### Exercise prompt
Exactly how many lines in the data below contain the string "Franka"? Give that number and nothing else.

### Data listing
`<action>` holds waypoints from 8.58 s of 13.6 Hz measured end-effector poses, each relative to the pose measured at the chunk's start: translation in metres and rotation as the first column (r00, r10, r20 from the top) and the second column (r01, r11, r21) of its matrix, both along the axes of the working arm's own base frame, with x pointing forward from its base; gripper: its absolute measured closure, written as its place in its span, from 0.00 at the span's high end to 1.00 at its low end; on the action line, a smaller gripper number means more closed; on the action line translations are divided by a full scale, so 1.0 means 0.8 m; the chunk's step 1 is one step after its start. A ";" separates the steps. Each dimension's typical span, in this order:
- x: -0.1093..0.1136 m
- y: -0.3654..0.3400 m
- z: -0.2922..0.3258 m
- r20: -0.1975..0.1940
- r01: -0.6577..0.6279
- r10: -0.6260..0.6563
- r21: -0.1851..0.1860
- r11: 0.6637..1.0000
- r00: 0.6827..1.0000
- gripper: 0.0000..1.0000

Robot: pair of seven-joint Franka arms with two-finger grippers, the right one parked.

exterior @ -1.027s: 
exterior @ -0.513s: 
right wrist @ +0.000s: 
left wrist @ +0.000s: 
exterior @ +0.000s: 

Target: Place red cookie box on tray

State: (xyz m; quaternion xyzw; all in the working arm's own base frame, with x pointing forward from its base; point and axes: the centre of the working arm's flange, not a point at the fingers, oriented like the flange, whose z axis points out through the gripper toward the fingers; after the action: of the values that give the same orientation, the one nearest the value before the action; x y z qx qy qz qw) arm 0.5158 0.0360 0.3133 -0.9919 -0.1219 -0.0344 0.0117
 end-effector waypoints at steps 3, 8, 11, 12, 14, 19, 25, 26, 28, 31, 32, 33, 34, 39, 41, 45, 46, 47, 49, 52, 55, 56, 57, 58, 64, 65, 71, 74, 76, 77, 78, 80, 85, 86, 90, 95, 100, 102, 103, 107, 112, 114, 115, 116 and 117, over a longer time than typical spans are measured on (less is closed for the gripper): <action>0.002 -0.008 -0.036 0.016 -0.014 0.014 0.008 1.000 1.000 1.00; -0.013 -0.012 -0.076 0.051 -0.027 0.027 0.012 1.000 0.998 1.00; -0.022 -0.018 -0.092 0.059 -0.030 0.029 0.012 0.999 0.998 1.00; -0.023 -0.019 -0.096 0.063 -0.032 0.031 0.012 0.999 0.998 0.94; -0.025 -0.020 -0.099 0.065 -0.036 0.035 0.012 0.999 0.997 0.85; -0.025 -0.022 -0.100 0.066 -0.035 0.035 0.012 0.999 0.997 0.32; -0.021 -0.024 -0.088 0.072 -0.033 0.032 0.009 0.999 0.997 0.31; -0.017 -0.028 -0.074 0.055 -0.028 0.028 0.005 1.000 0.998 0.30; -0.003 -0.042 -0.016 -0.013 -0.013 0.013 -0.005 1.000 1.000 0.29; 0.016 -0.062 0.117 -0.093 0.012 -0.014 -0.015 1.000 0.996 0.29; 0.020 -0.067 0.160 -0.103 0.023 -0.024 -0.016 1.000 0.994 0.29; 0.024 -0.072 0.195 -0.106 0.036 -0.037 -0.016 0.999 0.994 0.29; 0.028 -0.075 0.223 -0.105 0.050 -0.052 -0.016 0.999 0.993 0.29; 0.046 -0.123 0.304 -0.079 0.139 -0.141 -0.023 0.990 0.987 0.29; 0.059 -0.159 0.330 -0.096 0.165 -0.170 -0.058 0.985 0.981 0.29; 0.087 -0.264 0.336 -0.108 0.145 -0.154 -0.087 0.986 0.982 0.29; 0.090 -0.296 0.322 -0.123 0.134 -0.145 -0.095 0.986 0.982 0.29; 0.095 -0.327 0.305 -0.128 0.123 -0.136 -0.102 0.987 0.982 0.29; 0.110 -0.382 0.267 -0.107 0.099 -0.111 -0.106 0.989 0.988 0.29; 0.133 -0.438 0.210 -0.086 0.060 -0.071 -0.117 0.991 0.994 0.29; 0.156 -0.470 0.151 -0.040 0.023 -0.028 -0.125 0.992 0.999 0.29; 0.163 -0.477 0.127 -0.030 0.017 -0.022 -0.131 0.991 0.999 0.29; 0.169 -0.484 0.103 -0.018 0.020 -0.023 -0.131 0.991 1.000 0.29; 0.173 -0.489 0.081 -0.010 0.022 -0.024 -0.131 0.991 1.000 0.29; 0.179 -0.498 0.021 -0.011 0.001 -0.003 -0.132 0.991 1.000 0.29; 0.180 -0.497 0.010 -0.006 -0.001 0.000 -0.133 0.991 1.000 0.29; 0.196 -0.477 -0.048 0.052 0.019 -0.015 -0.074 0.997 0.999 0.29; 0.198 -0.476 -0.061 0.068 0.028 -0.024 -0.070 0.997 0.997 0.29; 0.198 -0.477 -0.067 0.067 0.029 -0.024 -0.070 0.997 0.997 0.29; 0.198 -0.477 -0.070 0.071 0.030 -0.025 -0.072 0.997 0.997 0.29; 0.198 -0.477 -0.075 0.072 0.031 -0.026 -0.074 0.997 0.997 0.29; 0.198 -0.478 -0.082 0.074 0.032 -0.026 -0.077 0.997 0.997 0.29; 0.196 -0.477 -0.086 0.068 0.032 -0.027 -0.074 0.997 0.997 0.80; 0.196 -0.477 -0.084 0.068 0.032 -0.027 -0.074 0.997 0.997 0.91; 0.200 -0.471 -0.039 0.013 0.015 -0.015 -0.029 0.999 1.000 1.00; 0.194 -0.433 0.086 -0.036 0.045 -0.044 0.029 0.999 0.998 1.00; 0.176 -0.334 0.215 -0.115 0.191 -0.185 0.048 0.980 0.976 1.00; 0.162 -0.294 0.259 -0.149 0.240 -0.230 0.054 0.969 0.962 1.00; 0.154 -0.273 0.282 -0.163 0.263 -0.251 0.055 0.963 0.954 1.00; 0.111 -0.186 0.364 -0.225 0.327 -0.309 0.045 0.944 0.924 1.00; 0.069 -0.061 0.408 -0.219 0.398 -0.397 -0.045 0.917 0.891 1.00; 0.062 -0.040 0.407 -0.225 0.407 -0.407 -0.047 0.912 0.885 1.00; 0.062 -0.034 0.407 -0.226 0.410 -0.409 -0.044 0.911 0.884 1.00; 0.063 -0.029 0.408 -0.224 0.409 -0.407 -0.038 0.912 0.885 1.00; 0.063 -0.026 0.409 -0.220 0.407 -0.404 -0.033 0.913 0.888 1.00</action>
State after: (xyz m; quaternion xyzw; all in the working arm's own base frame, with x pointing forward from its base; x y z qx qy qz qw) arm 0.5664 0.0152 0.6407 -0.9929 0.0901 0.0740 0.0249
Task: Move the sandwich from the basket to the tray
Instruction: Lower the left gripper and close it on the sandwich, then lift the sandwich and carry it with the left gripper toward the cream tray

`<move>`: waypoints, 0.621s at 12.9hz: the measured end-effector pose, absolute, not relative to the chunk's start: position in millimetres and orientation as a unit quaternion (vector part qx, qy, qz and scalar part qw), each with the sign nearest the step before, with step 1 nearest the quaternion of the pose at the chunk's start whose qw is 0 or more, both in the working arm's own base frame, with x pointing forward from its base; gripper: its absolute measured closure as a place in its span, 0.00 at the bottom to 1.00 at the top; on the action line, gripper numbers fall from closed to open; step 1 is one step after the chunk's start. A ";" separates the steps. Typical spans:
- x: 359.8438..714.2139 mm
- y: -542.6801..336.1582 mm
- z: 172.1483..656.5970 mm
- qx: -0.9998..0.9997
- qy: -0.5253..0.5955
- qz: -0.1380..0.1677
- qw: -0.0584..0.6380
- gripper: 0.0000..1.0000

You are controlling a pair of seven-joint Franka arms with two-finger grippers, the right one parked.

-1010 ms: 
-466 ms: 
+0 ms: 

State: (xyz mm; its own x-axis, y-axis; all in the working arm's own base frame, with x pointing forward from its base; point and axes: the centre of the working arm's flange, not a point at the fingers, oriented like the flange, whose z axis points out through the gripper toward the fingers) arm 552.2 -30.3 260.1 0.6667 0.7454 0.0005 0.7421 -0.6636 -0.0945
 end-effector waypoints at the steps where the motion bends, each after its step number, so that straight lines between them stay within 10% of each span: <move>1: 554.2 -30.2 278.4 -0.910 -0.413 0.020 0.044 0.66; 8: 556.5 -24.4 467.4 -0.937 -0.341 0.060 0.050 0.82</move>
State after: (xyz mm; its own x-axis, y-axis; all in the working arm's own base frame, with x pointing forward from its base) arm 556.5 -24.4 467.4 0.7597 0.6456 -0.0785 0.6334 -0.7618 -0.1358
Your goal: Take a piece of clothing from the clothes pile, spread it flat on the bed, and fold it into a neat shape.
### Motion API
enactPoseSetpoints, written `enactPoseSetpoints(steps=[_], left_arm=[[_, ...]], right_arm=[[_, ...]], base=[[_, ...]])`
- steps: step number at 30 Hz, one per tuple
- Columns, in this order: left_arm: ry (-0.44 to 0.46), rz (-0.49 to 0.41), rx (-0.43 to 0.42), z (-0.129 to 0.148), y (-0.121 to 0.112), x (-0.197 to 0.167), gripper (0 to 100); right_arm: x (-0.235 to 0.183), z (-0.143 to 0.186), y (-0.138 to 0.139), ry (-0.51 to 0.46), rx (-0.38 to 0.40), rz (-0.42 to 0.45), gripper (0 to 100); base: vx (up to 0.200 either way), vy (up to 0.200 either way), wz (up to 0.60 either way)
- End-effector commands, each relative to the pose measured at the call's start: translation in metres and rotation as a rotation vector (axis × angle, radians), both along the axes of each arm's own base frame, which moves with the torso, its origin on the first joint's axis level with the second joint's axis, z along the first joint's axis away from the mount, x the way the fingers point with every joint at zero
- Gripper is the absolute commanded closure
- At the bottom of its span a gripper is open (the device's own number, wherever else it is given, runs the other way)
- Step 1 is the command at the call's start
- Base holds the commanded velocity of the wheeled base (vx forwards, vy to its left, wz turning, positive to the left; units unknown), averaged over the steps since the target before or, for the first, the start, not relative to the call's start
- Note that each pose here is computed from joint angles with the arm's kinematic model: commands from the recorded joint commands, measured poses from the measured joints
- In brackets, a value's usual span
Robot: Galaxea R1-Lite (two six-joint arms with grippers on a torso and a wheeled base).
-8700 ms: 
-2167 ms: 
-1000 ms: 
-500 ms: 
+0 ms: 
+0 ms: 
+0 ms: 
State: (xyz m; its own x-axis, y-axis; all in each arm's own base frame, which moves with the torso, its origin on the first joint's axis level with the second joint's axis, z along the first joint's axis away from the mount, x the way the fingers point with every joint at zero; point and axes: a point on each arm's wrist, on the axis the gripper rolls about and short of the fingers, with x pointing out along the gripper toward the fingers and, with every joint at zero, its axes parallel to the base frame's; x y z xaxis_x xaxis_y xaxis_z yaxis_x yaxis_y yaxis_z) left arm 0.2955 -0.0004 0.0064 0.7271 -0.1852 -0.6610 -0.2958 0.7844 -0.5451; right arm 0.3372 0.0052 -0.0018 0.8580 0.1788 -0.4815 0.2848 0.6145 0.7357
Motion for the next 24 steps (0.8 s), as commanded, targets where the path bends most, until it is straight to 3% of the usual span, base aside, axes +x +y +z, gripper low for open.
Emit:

### Your solution
2